» WORK INSTRUCTION
In the copy, keep every line below as it is and leave out the pictures.

[[ COLLECTED MATERIAL, beginning ]]

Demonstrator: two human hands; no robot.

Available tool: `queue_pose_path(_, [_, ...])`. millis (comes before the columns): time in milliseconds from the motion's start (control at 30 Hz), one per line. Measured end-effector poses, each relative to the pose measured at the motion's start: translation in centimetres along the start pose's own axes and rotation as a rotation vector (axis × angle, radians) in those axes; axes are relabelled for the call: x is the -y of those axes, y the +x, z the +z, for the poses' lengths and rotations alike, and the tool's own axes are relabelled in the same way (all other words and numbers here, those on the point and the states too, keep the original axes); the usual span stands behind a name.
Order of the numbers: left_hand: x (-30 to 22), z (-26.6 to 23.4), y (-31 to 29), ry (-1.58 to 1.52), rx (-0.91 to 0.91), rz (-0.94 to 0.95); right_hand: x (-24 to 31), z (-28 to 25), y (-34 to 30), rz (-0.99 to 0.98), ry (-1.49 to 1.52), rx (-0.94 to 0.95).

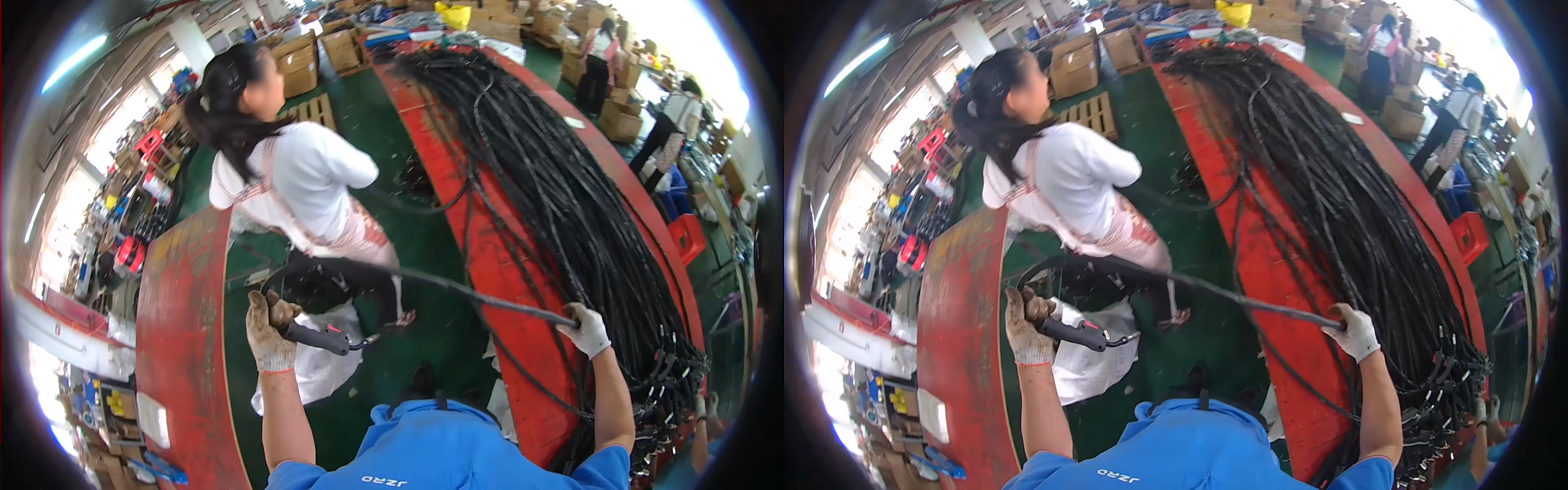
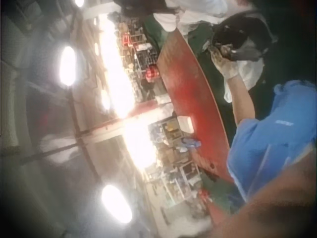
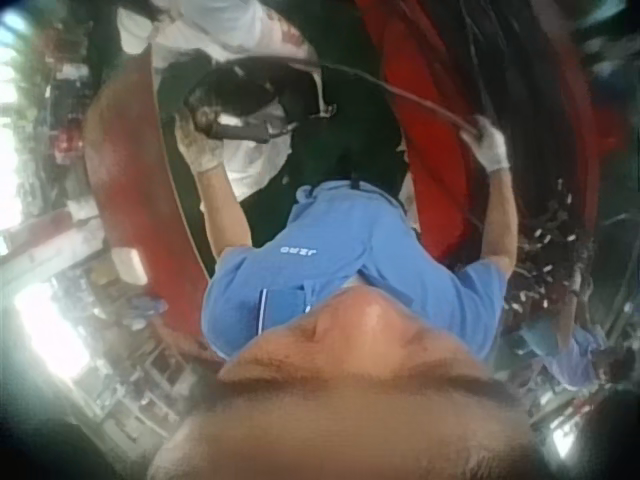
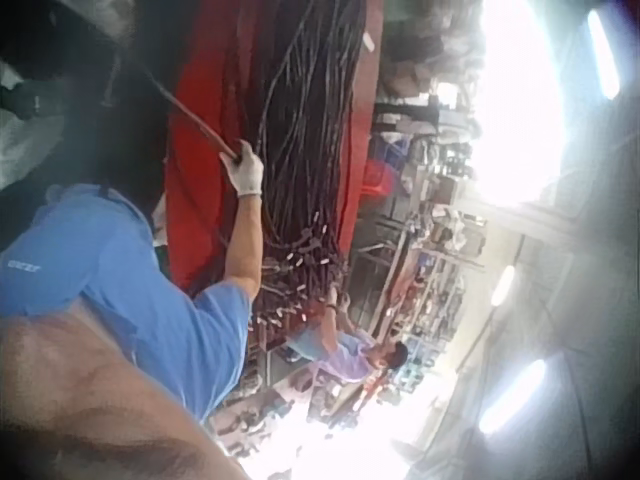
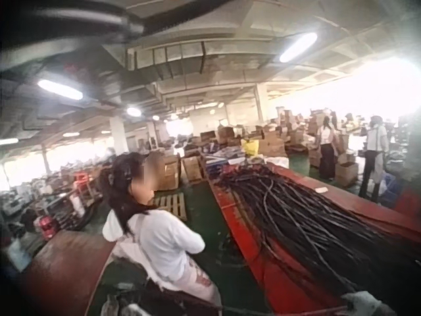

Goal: Coiling long black cables and placing them in a row on the assembly table.

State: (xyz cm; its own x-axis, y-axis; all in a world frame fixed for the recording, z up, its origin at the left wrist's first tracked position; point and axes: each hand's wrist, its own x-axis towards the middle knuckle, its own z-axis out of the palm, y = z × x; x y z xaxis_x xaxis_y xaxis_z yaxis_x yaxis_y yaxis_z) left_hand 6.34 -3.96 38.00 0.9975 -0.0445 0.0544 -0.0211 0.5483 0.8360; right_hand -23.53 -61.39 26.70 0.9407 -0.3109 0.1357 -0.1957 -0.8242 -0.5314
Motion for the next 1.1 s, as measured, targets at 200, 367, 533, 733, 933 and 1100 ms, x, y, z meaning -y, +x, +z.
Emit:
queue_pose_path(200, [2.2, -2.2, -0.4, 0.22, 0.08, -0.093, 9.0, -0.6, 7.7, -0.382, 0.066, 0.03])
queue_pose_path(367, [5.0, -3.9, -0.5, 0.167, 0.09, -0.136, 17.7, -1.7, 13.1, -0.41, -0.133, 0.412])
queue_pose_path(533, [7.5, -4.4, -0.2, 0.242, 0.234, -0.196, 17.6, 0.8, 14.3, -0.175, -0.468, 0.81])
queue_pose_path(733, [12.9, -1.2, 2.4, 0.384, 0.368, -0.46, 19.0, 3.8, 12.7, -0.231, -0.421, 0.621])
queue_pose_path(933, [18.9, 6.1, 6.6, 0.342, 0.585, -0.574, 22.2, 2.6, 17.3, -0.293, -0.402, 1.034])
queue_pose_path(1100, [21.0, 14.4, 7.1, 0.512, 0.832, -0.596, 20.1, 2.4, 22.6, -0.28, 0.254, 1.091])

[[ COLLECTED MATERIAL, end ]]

» OUTPUT
Demonstrator: two human hands; no robot.

Available tool: `queue_pose_path(_, [_, ...])`. millis (comes before the columns): time in milliseconds from the motion's start (control at 30 Hz), one per line. Measured end-effector poses, each relative to the pose measured at the motion's start: translation in centimetres along the start pose's own axes and rotation as a rotation vector (axis × angle, radians) in those axes; axes are relabelled for the call: x is the -y of those axes, y the +x, z the +z, for the poses' lengths and rotations alike, and the tool's own axes are relabelled in the same way (all other words and numbers here, those on the point and the states too, keep the original axes); the usual span stands behind a name.
Order of the numbers: left_hand: x (-30 to 22), z (-26.6 to 23.4), y (-31 to 29), ry (-1.58 to 1.52), rx (-0.91 to 0.91), rz (-0.94 to 0.95); right_hand: x (-24 to 31), z (-28 to 25), y (-34 to 30), rz (-0.99 to 0.98), ry (-1.49 to 1.52), rx (-0.94 to 0.95).


Goal: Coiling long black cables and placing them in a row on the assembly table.

State: (xyz cm; its own x-axis, y-axis; all in a world frame fixed for the recording, z up, its origin at the left wrist's first tracked position; point and axes: each hand's wrist, its own x-axis towards the middle knuckle, its own z-axis out of the palm, y = z × x; x y z xaxis_x xaxis_y xaxis_z yaxis_x yaxis_y yaxis_z) left_hand 6.34 -3.96 38.00 0.9975 -0.0445 0.0544 -0.0211 0.5483 0.8360; right_hand -23.53 -61.39 26.70 0.9407 -0.3109 0.1357 -0.1957 -0.8242 -0.5314
Motion for the next 1.1 s, as measured, targets at 200, 367, 533, 733, 933 and 1100 ms, x, y, z meaning -y, +x, +z.
Emit:
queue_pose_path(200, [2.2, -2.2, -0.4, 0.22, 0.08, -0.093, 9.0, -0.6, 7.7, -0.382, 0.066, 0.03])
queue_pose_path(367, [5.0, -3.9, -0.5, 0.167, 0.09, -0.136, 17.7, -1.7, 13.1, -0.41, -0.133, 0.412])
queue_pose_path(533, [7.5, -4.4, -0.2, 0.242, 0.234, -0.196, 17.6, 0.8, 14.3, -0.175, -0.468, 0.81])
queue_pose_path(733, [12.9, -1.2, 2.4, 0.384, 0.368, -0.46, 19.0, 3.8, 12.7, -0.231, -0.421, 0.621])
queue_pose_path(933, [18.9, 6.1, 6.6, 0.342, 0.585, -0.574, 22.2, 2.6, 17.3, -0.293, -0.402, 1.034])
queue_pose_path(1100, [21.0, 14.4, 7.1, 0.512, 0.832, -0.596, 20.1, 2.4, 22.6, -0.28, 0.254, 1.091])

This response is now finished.